I do a lot of dehydrating and so I use an expensive one with heat control and of course a fan https://www.excaliburdehydrator.com/
However, if all you're going to do is herbs than any dehydrator should work, that is if I'm correct in my thinking of what constitutes an "herb".
When I think of herb I think of something with the texture of spinach and spinach is one of the fastest things I dehydrate, if that were all I dehydrated, then I'd get the cheapest dehydrator in any department store.
BTW, dehydtating stuff like peppers and tomatoes really does improve the taste, because it removes the water that dillutes much of the taste. Not to mention that they will keep for a good while.
i agree with most of the previous post. i was given an excalibur, and since i do a lot with it (including tomatoes, husk tomatoes, herbs, and seeds for saving), i love having one that's so versatile...need it fairly hot for drying really wet things, need it to stay coolish to keep seeds alive...
however, like john says, if you're just doing herbaceous stuff (leaf of any kind) whatever you can get that's cheap should do...unless you might want one with more applications later, in which case, why wait to get a good one?
rainbowgardener wrote: My usual methods of putting the oven on low for a little while, then turning it off and let it coast or hanging things upside down, work well enough for me that it never seems worth bothering with the dehydrator.
How low is low? I generally don't use the oven unless I'm "on a roll" - baking a lasgana, then a roast, and some muffins and and and ...
I'm thinking once it is off, what temp can I "aim" for it to cool to to shove a tray full of herbs in there?
USDA Zone 10, Sunset Zone 25, 16 feet above sea level, surrounded by chem-turfers.
I prefer to go "green" which means hanging herbs in my garage bandied by a rubber band. I dislike wasting energy that nature provides for free but each to their own.

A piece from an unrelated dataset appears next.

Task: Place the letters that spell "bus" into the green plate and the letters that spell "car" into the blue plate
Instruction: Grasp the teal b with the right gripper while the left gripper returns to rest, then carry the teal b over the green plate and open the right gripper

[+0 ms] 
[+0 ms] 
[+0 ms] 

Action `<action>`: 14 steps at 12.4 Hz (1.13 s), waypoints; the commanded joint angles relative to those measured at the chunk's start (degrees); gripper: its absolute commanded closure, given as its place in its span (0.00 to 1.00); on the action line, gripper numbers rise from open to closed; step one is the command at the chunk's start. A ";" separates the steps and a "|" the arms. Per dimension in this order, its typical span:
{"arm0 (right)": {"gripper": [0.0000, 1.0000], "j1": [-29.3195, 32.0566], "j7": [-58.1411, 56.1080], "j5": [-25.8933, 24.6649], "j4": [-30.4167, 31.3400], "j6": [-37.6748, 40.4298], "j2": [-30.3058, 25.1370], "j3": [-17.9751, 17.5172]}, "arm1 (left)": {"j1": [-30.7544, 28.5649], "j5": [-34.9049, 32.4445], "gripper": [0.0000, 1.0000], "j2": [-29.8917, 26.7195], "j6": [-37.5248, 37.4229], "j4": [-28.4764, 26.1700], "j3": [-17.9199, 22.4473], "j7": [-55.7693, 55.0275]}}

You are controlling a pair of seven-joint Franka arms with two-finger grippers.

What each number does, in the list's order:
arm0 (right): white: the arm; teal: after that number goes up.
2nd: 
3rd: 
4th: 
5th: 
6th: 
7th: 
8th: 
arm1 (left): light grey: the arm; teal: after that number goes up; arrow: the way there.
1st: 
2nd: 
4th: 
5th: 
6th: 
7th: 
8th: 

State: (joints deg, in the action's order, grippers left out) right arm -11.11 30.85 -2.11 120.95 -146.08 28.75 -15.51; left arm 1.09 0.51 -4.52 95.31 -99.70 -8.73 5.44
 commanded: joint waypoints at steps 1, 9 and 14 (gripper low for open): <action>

I figured to hold off on getting a dehydrator, and it may be something for later. As mentioned above, I don't have much excess now after picking for 2 farmers markets. Also, I did talk to a fellow with the TN dept of Agric who works with farmers markets. As suspected, dehydrating is considered 'processed' so needs an inspected kitchen. I'll just hang the few bunches I have for myself/friends.